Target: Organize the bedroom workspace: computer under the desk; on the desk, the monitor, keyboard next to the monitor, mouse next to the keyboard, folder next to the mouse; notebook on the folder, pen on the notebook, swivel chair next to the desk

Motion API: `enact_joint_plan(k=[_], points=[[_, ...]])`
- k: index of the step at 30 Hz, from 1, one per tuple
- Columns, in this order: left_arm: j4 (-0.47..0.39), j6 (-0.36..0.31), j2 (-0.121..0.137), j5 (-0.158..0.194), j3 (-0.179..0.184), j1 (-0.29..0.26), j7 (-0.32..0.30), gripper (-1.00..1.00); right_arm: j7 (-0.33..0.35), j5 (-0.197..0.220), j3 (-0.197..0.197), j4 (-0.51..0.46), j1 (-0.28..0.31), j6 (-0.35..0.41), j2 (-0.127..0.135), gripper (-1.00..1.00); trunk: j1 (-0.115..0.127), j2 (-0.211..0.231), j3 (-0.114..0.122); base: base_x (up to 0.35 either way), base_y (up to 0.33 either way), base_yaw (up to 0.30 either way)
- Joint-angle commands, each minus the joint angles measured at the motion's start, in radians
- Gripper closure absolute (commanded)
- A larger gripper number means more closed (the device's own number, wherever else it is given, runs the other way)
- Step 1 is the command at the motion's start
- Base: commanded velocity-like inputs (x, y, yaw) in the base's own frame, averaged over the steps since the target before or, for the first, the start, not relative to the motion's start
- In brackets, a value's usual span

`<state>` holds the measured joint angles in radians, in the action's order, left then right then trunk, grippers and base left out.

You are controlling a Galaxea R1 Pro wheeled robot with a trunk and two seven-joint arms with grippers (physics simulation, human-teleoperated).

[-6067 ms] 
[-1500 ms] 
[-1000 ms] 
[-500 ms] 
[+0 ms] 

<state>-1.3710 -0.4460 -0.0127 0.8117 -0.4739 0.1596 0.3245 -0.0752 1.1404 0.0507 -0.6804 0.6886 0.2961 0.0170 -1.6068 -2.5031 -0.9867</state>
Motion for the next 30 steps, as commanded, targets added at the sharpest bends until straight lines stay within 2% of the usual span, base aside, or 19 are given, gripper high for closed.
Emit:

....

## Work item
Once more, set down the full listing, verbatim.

## Answer space
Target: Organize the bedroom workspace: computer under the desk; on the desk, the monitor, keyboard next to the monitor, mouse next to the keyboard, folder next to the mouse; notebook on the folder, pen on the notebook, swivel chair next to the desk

Motion API: `enact_joint_plan(k=[_], points=[[_, ...]])`
- k: index of the step at 30 Hz, from 1, one per tuple
- Columns, in this order: left_arm: j4 (-0.47..0.39), j6 (-0.36..0.31), j2 (-0.121..0.137), j5 (-0.158..0.194), j3 (-0.179..0.184), j1 (-0.29..0.26), j7 (-0.32..0.30), gripper (-1.00..1.00); right_arm: j7 (-0.33..0.35), j5 (-0.197..0.220), j3 (-0.197..0.197), j4 (-0.51..0.46), j1 (-0.28..0.31), j6 (-0.35..0.41), j2 (-0.127..0.135), gripper (-1.00..1.00); trunk: j1 (-0.115..0.127), j2 (-0.211..0.231), j3 (-0.114..0.122); base: base_x (up to 0.35 either way), base_y (up to 0.33 either way), base_yaw (up to 0.30 either way)
- Joint-angle commands, each minus the joint angles measured at the motion's start, in radians
- Gripper closure absolute (commanded)
- A larger gripper number means more closed (the device's own number, wherever else it is given, runs the other way)
- Step 1 is the command at the motion's start
- Base: commanded velocity-like inputs (x, y, yaw) in the base's own frame, averaged over the steps since the target before or, for the first, the start, not relative to the motion's start
- In brackets, a value's usual span

`<state>` holds the measured joint angles in radians, in the action's order, left then right then trunk, grippers and base left out.

You are controlling a Galaxea R1 Pro wheeled robot with a trunk and two seven-joint arms with grippers (physics simulation, human-teleoperated).

[-6067 ms] 
[-1500 ms] 
[-1000 ms] 
[-500 ms] 
[+0 ms] 

<state>-1.3710 -0.4460 -0.0127 0.8117 -0.4739 0.1596 0.3245 -0.0752 1.1404 0.0507 -0.6804 0.6886 0.2961 0.0170 -1.6068 -2.5031 -0.9867</state>
Motion for the next 30 steps, as commanded, targets added at the sharpest bends until straight lines stay within 2% of the usual span, base aside, or 19 are given, gripper high for closed.
Emit:

This exercise has been fully answered.